§ DIRECTIONS:
Every line containing the string "outlines" should be returned from the records.

[Start of Attachment]

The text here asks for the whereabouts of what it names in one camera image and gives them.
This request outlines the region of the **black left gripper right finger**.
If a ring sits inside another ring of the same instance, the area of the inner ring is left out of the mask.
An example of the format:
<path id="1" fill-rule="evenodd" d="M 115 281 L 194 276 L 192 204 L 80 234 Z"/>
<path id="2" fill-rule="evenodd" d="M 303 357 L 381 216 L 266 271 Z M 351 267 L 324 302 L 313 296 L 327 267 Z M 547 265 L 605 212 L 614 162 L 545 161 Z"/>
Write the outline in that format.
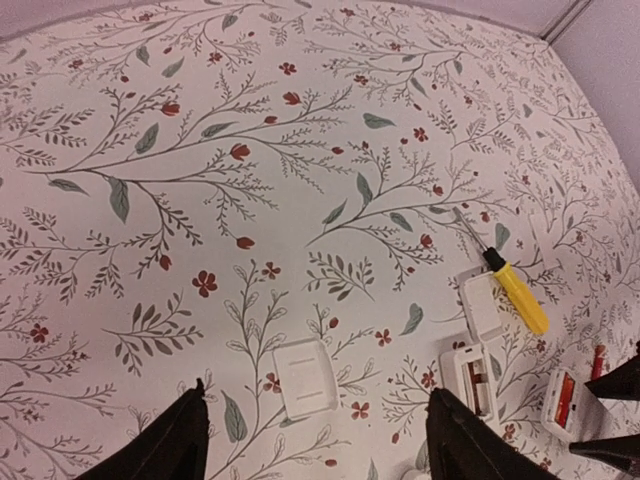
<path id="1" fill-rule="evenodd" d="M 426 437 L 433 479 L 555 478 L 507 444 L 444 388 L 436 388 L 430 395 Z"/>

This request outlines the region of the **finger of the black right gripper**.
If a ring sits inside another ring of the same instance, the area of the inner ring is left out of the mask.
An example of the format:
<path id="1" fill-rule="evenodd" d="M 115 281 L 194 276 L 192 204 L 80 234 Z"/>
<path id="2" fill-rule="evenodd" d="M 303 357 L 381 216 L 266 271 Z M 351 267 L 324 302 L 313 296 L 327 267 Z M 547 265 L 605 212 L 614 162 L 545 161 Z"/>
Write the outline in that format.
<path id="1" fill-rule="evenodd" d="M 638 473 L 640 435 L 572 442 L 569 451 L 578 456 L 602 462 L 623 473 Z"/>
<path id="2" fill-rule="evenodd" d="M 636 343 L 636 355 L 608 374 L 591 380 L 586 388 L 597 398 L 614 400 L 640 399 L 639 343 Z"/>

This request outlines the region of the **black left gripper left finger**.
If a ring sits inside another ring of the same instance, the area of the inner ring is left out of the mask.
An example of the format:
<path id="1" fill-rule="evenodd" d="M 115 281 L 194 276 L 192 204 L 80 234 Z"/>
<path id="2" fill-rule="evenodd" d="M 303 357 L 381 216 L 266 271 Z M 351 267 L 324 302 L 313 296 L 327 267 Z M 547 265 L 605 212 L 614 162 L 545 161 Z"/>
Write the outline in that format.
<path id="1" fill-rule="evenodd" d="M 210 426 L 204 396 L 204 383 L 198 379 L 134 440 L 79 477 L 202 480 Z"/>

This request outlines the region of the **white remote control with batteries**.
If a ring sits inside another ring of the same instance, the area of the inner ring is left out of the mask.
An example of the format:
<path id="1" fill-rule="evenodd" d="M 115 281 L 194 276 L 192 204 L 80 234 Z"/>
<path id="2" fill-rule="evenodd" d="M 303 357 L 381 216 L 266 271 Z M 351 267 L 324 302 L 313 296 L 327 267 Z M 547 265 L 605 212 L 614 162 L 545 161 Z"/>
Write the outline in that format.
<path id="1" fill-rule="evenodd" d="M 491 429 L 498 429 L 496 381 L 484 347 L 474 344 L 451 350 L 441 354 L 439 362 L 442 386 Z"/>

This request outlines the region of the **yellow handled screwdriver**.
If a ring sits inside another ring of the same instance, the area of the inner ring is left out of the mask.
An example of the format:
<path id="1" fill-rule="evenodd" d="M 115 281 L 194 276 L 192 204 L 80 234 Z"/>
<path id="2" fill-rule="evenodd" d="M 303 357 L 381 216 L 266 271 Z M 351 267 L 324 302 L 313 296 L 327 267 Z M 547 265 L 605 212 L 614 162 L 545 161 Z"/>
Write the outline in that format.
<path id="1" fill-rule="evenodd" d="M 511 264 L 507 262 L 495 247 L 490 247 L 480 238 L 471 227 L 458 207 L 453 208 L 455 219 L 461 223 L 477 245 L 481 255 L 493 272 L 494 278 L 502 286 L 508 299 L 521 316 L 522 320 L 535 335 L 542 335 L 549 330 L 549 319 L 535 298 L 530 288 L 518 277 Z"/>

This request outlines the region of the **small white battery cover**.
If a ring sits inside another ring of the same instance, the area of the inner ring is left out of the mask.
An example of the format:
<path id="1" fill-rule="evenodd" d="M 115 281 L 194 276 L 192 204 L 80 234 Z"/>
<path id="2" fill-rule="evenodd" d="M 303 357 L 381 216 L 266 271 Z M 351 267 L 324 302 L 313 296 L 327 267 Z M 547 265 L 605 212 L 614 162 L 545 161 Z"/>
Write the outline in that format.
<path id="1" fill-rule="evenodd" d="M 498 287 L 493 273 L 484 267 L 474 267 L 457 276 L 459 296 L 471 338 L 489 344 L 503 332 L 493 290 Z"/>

[End of Attachment]
[Start of Attachment]

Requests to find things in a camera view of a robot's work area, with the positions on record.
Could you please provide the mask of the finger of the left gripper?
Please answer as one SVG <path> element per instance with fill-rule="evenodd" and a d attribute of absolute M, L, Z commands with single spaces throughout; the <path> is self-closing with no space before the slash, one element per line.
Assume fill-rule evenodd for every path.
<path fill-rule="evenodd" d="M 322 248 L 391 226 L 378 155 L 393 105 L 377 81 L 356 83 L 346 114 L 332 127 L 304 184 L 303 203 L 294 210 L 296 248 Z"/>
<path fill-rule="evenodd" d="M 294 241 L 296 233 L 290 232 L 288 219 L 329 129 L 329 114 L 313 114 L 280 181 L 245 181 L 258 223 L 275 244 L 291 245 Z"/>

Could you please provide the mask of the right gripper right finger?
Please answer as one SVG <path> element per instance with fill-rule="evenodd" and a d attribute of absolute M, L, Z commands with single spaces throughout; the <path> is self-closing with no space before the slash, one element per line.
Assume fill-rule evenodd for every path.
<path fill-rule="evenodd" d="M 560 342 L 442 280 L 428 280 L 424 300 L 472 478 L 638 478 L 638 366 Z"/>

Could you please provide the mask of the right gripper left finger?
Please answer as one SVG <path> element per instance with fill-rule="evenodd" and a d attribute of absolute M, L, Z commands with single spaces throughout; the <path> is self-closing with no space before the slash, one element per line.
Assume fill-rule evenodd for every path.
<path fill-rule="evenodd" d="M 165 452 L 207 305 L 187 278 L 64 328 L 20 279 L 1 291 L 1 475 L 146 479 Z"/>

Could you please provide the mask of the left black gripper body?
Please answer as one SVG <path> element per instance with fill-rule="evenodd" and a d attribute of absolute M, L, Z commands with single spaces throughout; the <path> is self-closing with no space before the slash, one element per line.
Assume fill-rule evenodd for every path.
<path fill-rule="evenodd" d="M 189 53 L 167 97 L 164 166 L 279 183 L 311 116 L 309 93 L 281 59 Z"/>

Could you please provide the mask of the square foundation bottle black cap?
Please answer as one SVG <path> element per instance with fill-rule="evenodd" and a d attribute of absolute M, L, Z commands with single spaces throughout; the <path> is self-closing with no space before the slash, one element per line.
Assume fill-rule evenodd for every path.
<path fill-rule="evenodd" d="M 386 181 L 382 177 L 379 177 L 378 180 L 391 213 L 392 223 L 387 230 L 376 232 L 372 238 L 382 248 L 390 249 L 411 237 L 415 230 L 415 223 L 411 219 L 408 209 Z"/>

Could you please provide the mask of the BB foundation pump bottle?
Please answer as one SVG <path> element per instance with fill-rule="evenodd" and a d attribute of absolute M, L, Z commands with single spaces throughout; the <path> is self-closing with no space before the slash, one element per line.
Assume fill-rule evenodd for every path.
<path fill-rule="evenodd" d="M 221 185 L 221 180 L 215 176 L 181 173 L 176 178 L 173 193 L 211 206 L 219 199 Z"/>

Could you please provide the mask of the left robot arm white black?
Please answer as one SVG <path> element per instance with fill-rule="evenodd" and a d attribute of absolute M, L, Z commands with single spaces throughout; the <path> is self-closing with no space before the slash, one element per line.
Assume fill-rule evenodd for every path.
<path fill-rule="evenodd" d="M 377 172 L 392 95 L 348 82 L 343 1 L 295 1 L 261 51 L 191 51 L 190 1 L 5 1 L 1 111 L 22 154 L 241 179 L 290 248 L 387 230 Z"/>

[End of Attachment]

§ TASK RESULT:
This request outlines the region of the **black left gripper right finger**.
This request outlines the region of the **finger of the black right gripper**.
This request outlines the region of the **black left gripper left finger**.
This request outlines the region of the **white remote control with batteries**.
This request outlines the region of the **yellow handled screwdriver**.
This request outlines the region of the **small white battery cover**.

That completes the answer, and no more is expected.